In the end, Black was acquitted of nine of the counts against him, including racketeering, and convicted of siphoning off $6 million through bonuses disguised as such "non-compete" payments. Black also was convicted of obstruction of justice for removing documents from his offices.

Defense attorneys pleaded for lenience, showing letters from such celebrities as Sir Elton John, conservative writer and television personality William F. Buckley Jr., former Canadian Prime Minister Brian Mulroney and columnist George Will, describing Black as someone who had devoted much of his life to helping charities and those around him.

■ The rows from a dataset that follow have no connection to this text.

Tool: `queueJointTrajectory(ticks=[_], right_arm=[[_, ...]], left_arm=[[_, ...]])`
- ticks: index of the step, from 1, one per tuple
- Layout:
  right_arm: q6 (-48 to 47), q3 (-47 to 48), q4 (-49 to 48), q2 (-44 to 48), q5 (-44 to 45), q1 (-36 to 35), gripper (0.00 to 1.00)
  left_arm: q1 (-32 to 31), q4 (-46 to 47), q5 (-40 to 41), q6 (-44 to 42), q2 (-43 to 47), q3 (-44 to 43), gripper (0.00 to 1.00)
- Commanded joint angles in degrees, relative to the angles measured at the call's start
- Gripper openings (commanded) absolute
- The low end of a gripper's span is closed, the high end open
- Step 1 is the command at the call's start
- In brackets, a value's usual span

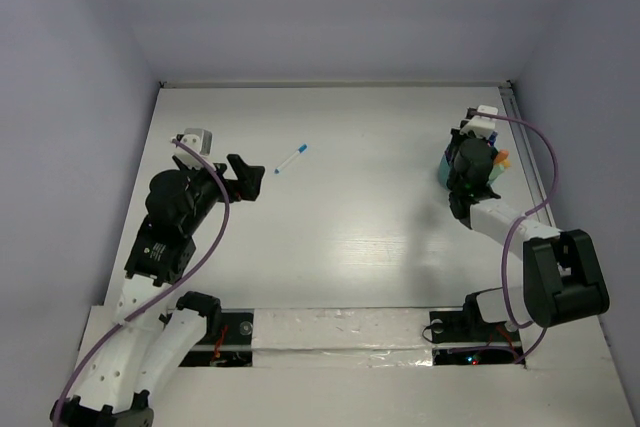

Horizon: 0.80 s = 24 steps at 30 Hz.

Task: Sort the stationery into containers
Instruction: Place the pen in the storage box.

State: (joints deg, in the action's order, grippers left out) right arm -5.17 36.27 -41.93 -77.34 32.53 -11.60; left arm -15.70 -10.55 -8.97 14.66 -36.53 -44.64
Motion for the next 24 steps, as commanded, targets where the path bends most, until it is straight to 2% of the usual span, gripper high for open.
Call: queueJointTrajectory(ticks=[1,5,12,16,18,24], right_arm=[[-1.42,1.08,0.09,-0.71,-0.72,-0.01,0.00],[-1.25,1.34,1.32,-1.84,-1.59,-0.01,0.06],[-0.72,0.99,1.24,-1.67,-2.65,-0.01,0.30],[-0.37,1.26,1.94,-1.06,-2.56,-0.01,0.37],[0.24,1.70,2.82,-0.27,-3.09,-0.53,0.45],[5.06,4.85,9.58,3.60,-6.33,-3.25,0.48]], left_arm=[[-0.56,1.49,0.45,-0.24,0.85,-0.45,0.99],[-0.56,1.41,0.53,-0.24,0.85,-0.44,0.99],[-0.56,1.58,0.45,-0.24,0.76,-0.36,0.99],[-0.56,1.58,0.53,-0.15,0.76,-0.36,0.99],[-0.56,1.49,0.45,-0.24,0.68,-0.36,0.99],[-0.56,1.76,0.62,-0.24,0.15,-0.27,0.99]])
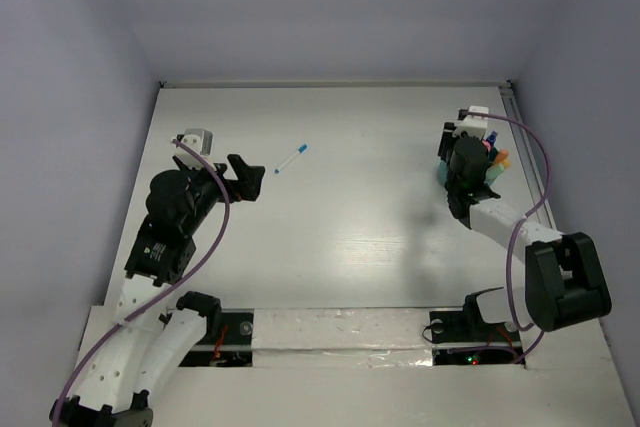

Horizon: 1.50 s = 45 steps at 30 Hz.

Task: Sort the stationery into containers
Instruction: Place the pen in the storage box, then pick up the pen from the center of the board.

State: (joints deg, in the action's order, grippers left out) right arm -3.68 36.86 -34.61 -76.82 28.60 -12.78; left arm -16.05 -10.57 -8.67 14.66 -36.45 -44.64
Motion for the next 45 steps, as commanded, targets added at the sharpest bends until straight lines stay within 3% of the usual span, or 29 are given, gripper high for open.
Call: queueJointTrajectory(ticks=[1,5,10,11,16,18,23,34,40,45], right_arm=[[5.25,5.14,3.57,3.08,-4.41,-3.99,0.48],[12.28,13.48,13.40,-2.00,-10.38,-10.49,0.45],[20.11,29.73,23.35,-18.58,-13.83,-18.94,0.44],[21.16,34.98,25.71,-21.16,-15.23,-19.91,0.46],[29.16,51.09,33.54,-35.40,-15.32,-24.57,0.80],[30.92,56.70,36.35,-41.11,-15.94,-25.11,0.86],[33.56,65.43,41.55,-49.91,-15.60,-27.30,0.87],[38.14,84.16,51.92,-66.34,-12.78,-29.50,0.86],[36.56,88.73,56.67,-69.34,-10.06,-30.64,0.55],[33.23,86.28,57.02,-68.99,-9.17,-31.79,0.48]], left_arm=[[-0.21,1.95,0.14,-0.24,-0.03,-0.27,0.99],[1.02,2.31,-0.74,-0.07,-1.08,-0.09,0.99],[2.26,2.39,-1.09,0.11,-2.49,0.08,0.99],[2.26,2.39,-1.18,0.11,-2.66,0.00,0.99],[3.31,2.48,-1.27,0.11,-3.02,0.08,0.99],[3.31,2.48,-1.26,0.11,-2.84,0.08,0.99],[3.31,2.74,-2.32,0.11,-2.58,0.08,0.99],[3.31,2.92,-3.46,0.20,-0.82,0.26,0.99],[2.78,2.66,-3.11,0.02,-0.03,0.17,0.99],[2.26,2.48,-2.94,-0.07,0.23,0.08,0.99]])
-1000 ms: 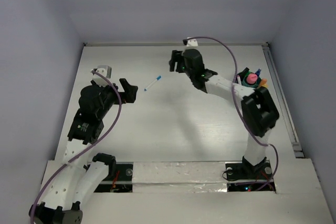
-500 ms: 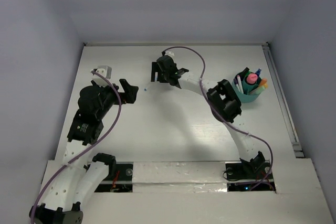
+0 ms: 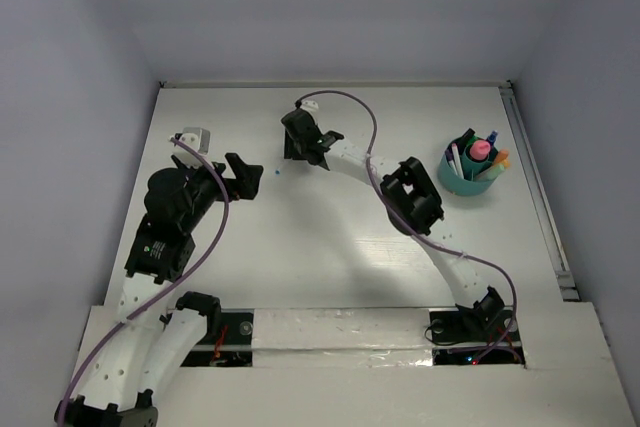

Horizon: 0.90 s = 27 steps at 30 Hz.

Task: Sort the stationery into containers
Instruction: Pick up the pen from the center of the board.

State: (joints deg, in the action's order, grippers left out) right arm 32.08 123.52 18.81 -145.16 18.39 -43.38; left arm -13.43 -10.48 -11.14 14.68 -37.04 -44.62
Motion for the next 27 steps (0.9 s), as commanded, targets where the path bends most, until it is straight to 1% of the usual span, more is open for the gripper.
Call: queueJointTrajectory(ticks=[1,3,4,6,10,13,14,15,16,19,21,22,23,25,27], right_arm=[[-3.41,-0.13,3.95,-1.00,0.77,-1.19,0.47],[-6.56,1.10,5.79,-2.22,-0.46,-1.19,0.39],[-7.63,1.97,6.67,-2.75,-0.64,-1.19,0.37],[-11.74,4.44,8.60,-3.54,-1.51,-1.19,0.27],[-18.35,7.69,11.95,-5.48,-2.92,-1.19,0.25],[-23.10,3.94,11.69,-3.73,-5.38,-1.19,0.23],[-23.72,1.92,11.26,-1.29,-5.30,-1.19,0.23],[-25.55,-2.37,10.38,0.13,-5.47,-1.19,0.21],[-26.44,-4.59,10.11,1.62,-5.99,-1.19,0.18],[-28.47,-11.62,9.67,7.16,-7.05,-1.19,0.20],[-28.82,-13.13,9.67,8.92,-5.84,-1.19,0.26],[-29.08,-12.87,9.76,9.54,-5.74,-1.19,0.38],[-29.43,-12.00,10.19,9.46,-6.08,-1.19,0.42],[-29.96,-9.63,12.21,7.89,-6.79,-1.19,0.49],[-30.40,-4.89,15.36,6.30,-7.40,-1.19,0.49]], left_arm=[[-0.37,2.39,-0.38,0.00,0.83,0.06,0.99],[-0.37,2.39,-0.47,0.00,0.83,0.06,0.99],[-0.37,2.48,-0.38,0.00,0.83,0.06,0.99],[-0.37,2.48,-0.29,0.00,0.74,0.06,0.99],[-0.37,2.48,-0.11,0.09,0.47,0.15,0.99],[-0.37,2.48,-0.11,0.18,0.21,0.15,0.99],[-0.37,2.48,-0.11,0.09,0.21,0.15,0.99],[-0.37,2.57,-0.11,0.09,0.12,0.15,0.99],[-0.37,2.57,-0.20,0.09,0.04,0.15,0.99],[-0.37,2.66,-0.46,0.18,-0.14,0.15,0.99],[-0.37,2.75,-0.64,0.26,-0.23,0.15,0.99],[-0.37,2.83,-0.73,0.26,-0.23,0.15,0.99],[-0.37,2.83,-0.73,0.26,-0.32,0.24,0.99],[-0.37,2.66,-0.38,0.26,-0.40,0.24,0.99],[-0.37,2.66,0.06,0.18,-0.40,0.32,0.99]])
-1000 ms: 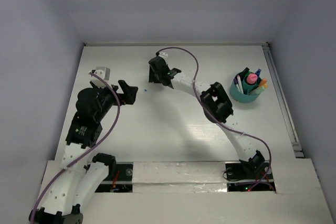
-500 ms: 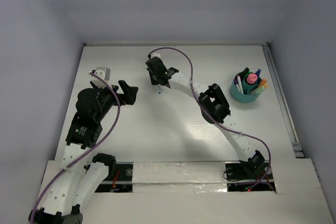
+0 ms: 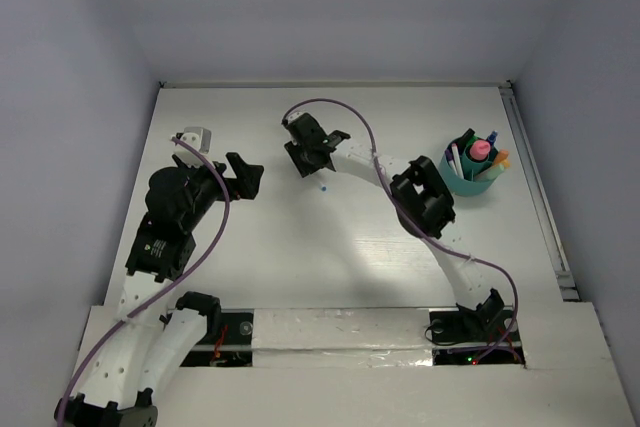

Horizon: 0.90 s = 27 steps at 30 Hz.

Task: Sort the stationery into containers
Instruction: Pick up the pen from the center of the board.

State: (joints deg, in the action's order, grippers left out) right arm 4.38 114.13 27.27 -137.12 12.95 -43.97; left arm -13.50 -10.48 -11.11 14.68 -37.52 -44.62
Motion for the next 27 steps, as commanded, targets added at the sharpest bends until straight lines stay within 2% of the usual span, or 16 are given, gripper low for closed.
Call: queueJointTrajectory(ticks=[1,8,10,12,13,15,16,17,19,21,22,26,27], right_arm=[[-3.06,5.83,7.88,-2.44,-1.88,-0.60,0.49],[-3.68,12.87,13.60,-7.98,-3.28,-0.07,0.42],[-3.68,14.89,14.48,-8.86,-5.12,-0.07,0.36],[-3.50,16.39,15.62,-9.83,-5.92,0.46,0.34],[-3.42,16.65,15.54,-9.92,-6.09,0.46,0.25],[-3.07,17.09,16.06,-10.18,-6.88,0.99,0.16],[-2.72,17.18,16.15,-10.36,-7.15,0.99,0.05],[-2.71,17.18,16.24,-10.36,-7.32,0.99,0.00],[-2.01,16.22,15.02,-8.88,-6.71,0.99,0.00],[-1.05,10.27,10.45,-4.59,-6.45,1.51,0.00],[-0.61,10.24,8.52,-4.56,-6.19,2.12,0.00],[0.19,-7.29,-10.17,11.22,-0.92,3.27,0.00],[0.36,-16.91,-19.96,19.70,0.83,3.27,0.00]], left_arm=[[-0.30,2.57,0.21,0.18,0.16,0.32,0.99],[-0.30,2.66,0.13,0.18,0.16,0.32,0.99],[0.22,2.66,0.13,0.18,0.08,0.32,0.99],[0.23,2.48,0.30,0.18,0.08,0.32,0.99],[0.23,2.66,0.39,0.18,0.08,0.32,0.99],[0.23,2.57,0.30,0.18,0.08,0.32,0.99],[0.23,2.57,0.30,0.18,-0.01,0.32,0.99],[0.23,2.66,0.39,0.18,-0.01,0.32,0.99],[0.23,2.66,0.30,0.18,-0.10,0.32,0.99],[0.23,2.66,0.30,0.18,-0.10,0.41,0.99],[0.23,2.66,0.30,0.18,-0.10,0.32,0.99],[0.23,2.57,0.48,0.18,-0.01,0.32,0.99],[0.23,2.57,0.48,0.18,0.08,0.32,0.99]])
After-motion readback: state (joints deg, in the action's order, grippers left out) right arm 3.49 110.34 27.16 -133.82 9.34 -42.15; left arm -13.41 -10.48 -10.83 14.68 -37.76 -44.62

Black attorney Jeffrey B. Steinback urged St. Eve to be lenient, saying Black was not the arrogant figure he often has been depicted as and that at his age a long sentence would be "life without parole."

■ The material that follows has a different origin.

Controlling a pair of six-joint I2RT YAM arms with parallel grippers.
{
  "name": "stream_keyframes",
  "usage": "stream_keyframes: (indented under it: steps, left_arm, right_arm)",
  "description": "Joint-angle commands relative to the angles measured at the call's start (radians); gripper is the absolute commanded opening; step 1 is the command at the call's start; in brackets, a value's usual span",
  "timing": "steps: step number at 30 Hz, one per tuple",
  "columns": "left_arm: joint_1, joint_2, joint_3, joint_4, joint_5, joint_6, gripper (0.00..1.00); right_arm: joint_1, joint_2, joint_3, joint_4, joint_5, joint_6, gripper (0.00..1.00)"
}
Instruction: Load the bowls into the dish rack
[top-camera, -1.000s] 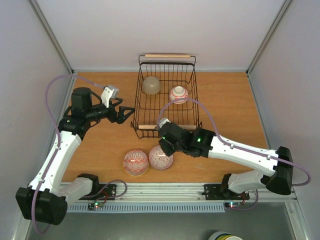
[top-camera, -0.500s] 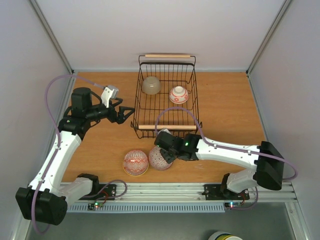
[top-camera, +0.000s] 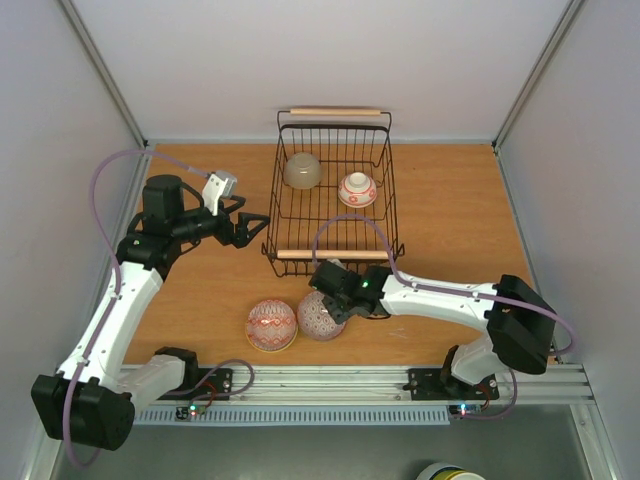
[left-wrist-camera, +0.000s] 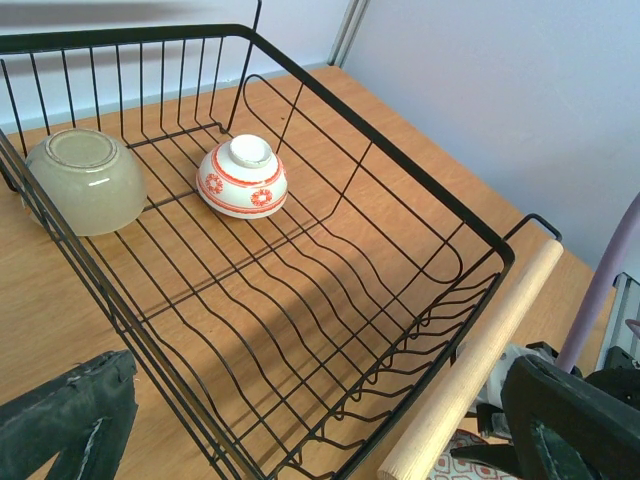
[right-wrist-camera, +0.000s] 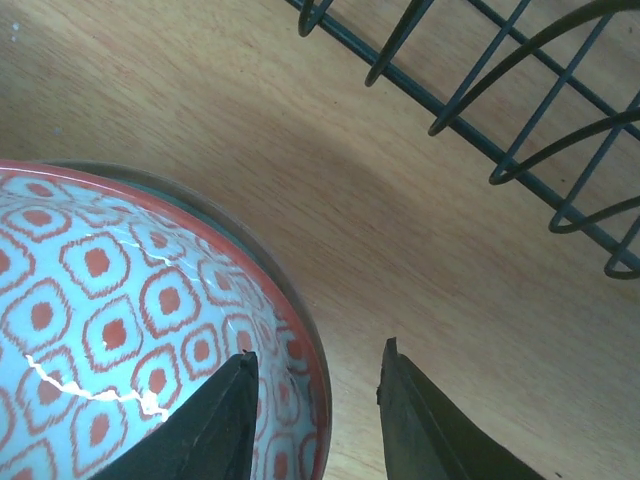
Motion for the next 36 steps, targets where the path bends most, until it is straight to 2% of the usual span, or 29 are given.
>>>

"An ember of hope sustains Conrad," Steinback said. "The calculations of the government are extreme and would extinguish that ember and I ask Your Honor not to do that."

But a shareholder, Eugene Fox, managing director of Connecticut-based Cardinal Capital Management, gave a victim-impact statement urging St. Eve to punish Black in a way that would warn other executives not to defraud shareholders. He said Black showed contempt for shareholders.

"He called us idiots and greedy fools," Fox said.

Attorney Andrew Frey, who has been hired to head the appeal effort, said he feels optimistic about Black's chances but added that the sentence, while shorter than what the government wanted, was daunting.

"For a 63-year-old man, six-and-a-half years is a lot of time to spend, especially if you don't feel you've committed a crime," Frey said.

Steinback quoted Elton John as calling Black "the sort of person who sticks with you through thick and thin" and George Will as saying Black had "an intense faith in the possibility of public improvement."

Lead prosecutor Eric Sussman acknowledged that many people believe Black, an accomplished biographer whose subjects have included Franklin D. Roosevelt and Richard M. Nixon, is an extraordinary man and that many people are guaranteed to ask "how could this have happened?"

"But the fact is he stands before the court convicted of stealing money from the company he founded," Sussman said.

"Unlike the bank robbers who walked into banks and stole money from people they didn't know, he stole money from people he did know," Sussman said. "What brought him here today was his own greed and disdain for the rule of law."